Skipping all images, output the listing word for word.

● **INPUT DATA**:
━━━━━━

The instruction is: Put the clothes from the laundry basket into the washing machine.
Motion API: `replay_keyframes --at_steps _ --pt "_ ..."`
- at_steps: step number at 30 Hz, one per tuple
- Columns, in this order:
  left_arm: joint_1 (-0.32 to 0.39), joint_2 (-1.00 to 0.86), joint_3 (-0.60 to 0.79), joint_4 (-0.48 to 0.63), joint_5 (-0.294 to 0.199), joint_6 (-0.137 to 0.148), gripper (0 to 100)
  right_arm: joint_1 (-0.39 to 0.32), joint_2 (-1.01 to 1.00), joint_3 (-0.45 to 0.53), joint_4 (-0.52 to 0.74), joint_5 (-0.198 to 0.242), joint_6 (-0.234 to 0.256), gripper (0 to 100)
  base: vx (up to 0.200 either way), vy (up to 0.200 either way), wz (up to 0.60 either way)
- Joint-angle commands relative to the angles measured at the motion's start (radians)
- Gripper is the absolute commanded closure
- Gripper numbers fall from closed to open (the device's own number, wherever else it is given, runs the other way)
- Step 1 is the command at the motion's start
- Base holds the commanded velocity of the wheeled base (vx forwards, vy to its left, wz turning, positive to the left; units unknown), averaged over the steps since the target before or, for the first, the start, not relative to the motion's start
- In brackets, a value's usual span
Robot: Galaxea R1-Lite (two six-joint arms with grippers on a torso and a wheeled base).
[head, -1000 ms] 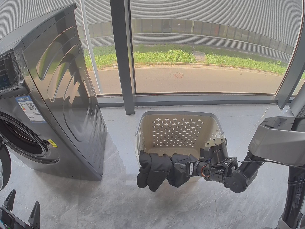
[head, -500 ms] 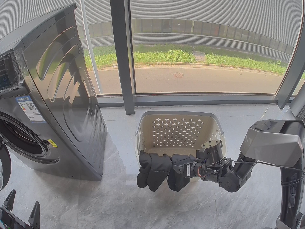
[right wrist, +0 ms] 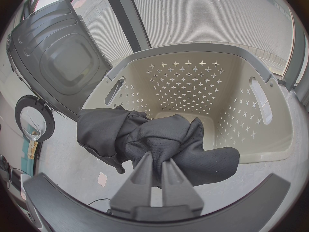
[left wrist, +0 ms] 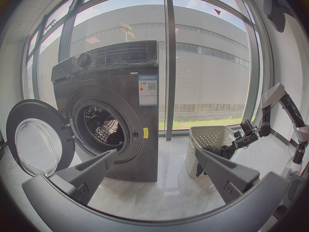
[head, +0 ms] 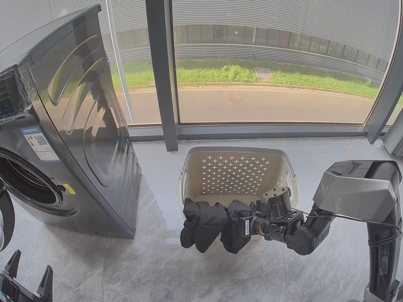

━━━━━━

● **OUTPUT OF THE EXERCISE**:
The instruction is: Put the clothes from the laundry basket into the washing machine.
Motion API: `replay_keyframes --at_steps _ --pt "_ ..."`
- at_steps: step number at 30 Hz, one per tuple
- Columns, in this order:
  left_arm: joint_1 (-0.32 to 0.39), joint_2 (-1.00 to 0.86), joint_3 (-0.60 to 0.79), joint_4 (-0.48 to 0.63), joint_5 (-0.294 to 0.199), joint_6 (-0.137 to 0.148), gripper (0 to 100)
  right_arm: joint_1 (-0.39 to 0.32), joint_2 (-1.01 to 1.00), joint_3 (-0.45 to 0.53), joint_4 (-0.52 to 0.74), joint_5 (-0.198 to 0.242), joint_6 (-0.234 to 0.256), gripper (0 to 100)
  base: vx (up to 0.200 either way), vy (up to 0.200 either way), wz (up to 0.60 either way)
- Joint-angle commands relative to the angles measured at the motion's start (radians)
- Gripper is the absolute commanded closure
- Gripper numbers fall from closed to open (the device's own number, wherever else it is given, runs the other way)
- Step 1 is the command at the motion's start
- Base holds the commanded velocity of the wheeled base (vx forwards, vy to its left, wz turning, positive to the left; units unknown), averaged over the steps since the target before or, for the first, the start, not relative to the motion's start
- In brackets, a value's usual span
Robot: Galaxea R1-Lite (two six-joint arms with grippers on a torso and a wheeled base).
[head, -1000 ms] 
[head, -500 ms] 
[right wrist, +0 ms] 
[left wrist, +0 ms] 
[head, +0 ms] 

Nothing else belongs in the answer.